Call for Papers for session at the Royal Geographical Society with Institute of British Geographers (RGS-IBG) Conference, London 28-30 August 2019

Stefanie C. Boulila (University of Göttingen), Kath Browne (Maynooth University) and Catherine Jean Nash (Brock University),

Call for Papers for a session at the Annual International Conference of the Royal Geographical Society with Institute of British Geographers (RGS-IBG), London 28-30 August 2019. Sponsored by the Space, Sexualities and Queer Research Group.

It has long been argued that the national project is inherently heteronormative – creating and celebrating specific family forms, as well as reiterating nationalistic visions through gendered and sexualised normativities (e.g. Binnie and Bell, 2000; Sharp, 1996; Yuval-Davis 1997). More recently, investigations of homonationalism have explored the cooption and use of (white) lesbian and gay ‘acceptances’ often in the form of civil unions to reproduce the national project, affirm racial hierarchies and engage in postcolonial military conflict (e.g. Puar, 2007; El-Tayeb 2011, Haritaworn 2012). At the same time there have been new forms of resistances to sexual and gender equalities, including anti-gender campaigns. As an analytical category, heteroactivism opens up a space to examine these phenomena relationally as well as in their heterogeneity (Browne and Nash, 2017).
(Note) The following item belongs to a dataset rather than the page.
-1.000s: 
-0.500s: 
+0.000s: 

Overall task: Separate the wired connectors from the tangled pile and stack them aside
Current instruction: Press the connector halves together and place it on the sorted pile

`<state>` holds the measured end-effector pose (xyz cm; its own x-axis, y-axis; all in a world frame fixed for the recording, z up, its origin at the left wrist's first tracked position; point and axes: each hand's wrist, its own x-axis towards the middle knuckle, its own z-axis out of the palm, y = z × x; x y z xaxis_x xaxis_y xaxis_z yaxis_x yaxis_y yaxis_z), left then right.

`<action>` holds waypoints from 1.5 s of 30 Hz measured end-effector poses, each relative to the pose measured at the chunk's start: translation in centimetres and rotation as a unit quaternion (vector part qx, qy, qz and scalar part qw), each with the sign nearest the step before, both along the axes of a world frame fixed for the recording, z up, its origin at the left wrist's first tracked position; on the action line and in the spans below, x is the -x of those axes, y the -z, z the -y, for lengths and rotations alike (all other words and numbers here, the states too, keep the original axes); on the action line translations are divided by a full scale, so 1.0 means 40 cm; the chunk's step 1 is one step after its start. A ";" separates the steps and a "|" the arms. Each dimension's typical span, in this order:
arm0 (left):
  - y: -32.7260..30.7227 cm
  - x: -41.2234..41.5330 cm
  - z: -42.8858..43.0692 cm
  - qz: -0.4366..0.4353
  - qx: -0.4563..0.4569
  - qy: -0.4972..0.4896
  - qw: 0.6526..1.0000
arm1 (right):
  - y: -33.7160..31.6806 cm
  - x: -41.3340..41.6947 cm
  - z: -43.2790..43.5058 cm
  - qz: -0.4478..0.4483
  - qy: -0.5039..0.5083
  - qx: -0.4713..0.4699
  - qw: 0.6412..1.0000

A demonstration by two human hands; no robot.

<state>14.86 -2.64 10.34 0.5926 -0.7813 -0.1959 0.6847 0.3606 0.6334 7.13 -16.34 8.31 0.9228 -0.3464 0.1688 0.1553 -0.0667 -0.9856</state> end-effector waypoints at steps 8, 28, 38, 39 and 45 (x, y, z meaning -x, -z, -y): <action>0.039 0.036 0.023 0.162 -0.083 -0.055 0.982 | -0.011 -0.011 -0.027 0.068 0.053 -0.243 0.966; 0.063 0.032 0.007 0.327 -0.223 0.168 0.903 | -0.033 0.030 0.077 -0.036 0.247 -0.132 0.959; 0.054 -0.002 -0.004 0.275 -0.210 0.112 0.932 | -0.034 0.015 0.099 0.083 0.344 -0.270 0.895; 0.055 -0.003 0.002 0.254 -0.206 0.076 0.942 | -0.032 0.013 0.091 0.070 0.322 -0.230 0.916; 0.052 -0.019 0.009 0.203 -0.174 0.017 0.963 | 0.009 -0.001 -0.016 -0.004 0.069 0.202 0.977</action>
The securitization of borders, the rise of populism and the far right in allegedly post-racial times require sexual and gendered analyses that engage with the multiplicities of support and oppositions to rights, equalities and intersectional justice. This session seeks explore the multifarious intersections of heteroactivism and nationalist projects. Topics might include, but are not limited to:

  • Race, religion and oppositions to/acceptances of sexual and gender liberations
  • Modernity, Europeaness And LGBT/Women’s rights
  • University Cultural wars and governmental interventions 
  • Sexualities of the far right/populisms
  • Gender Norms and nationalisms
  • Opposing the Oppositions/acceptances Confrontation, debate and protest, the promise of oppositional politics
  • Heteroactivism and homonationalist affirmations

If you are interested in submitting a paper, please send your expression of interest including title, abstract of up to 250 words, and your name and institutional affiliation to the session to kath.browne@mu.ie, sboulil@uni-goettingen.de, and cnash@brocku.ca by 31st January 2019.

(cfp) Lesbian Lives Conference 2019 Janeiro 7, 2019

Posted by paulo jorge vieira in academia, lgbt no mundo, queer theory, sexualidades e géneros.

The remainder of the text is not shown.